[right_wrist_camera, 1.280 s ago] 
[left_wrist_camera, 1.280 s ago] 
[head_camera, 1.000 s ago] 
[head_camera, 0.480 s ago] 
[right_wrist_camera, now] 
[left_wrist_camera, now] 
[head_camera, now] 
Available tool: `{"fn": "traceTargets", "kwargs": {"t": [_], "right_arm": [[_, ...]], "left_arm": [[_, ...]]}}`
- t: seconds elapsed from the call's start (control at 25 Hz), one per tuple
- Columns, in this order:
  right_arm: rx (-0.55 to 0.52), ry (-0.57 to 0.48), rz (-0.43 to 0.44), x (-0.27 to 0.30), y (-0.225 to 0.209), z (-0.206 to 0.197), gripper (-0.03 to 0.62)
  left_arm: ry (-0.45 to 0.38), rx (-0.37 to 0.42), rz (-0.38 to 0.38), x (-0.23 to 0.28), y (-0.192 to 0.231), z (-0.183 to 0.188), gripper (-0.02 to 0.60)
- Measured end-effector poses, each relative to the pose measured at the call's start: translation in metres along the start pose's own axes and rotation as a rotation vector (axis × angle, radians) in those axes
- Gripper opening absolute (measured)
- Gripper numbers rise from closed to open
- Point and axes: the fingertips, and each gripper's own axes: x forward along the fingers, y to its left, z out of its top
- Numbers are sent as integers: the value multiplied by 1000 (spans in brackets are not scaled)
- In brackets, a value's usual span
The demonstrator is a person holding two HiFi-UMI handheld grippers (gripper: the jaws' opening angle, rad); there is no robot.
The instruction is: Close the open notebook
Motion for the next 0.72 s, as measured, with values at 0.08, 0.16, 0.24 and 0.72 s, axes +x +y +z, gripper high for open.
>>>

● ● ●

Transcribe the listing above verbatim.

Your response:
[right_wrist_camera, 1.280 s ago] 
[left_wrist_camera, 1.280 s ago] 
[head_camera, 1.000 s ago] 
[head_camera, 0.480 s ago] 
[right_wrist_camera, now] 
[left_wrist_camera, now] 
[head_camera, now] 
Available tool: `{"fn": "traceTargets", "kwargs": {"t": [_], "right_arm": [[_, ...]], "left_arm": [[_, ...]]}}`
- t: seconds elapsed from the call's start (control at 25 Hz), one per tuple
- Columns, in this order:
  right_arm: rx (-0.55 to 0.52), ry (-0.57 to 0.48), rz (-0.43 to 0.44), x (-0.27 to 0.30), y (-0.225 to 0.209), z (-0.206 to 0.197), gripper (-0.03 to 0.62)
  left_arm: ry (-0.45 to 0.38), rx (-0.37 to 0.42), rz (-0.38 to 0.38), x (-0.23 to 0.28), y (-0.192 to 0.231), z (-0.183 to 0.188), gripper (-0.02 to 0.60)
- Measured end-effector poses, each relative to the pose measured at the call's start: translation in metres along the start pose's own axes and rotation as a rotation vector (axis × angle, radians) in those axes
- Gripper opening absolute (measured)
- Gripper numbers rise from closed to open
- Point and axes: the fingertips, and each gripper's own axes: x forward along the fingers, y to its left, z out of its top
- Numbers are sent as integers: the value multiplied by 1000 (spans in brackets are not scaled)
- In brackets, a value's usual span
The demonstrator is a person holding two HiFi-UMI handheld grippers (gripper: the jaws' opening angle, rad); there is no robot.
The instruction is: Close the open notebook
Motion for the next 0.72 s, as measured, with values at 0.08, 0.16, 0.24 and 0.72 s, axes +x +y +z, gripper high for open.
>>>

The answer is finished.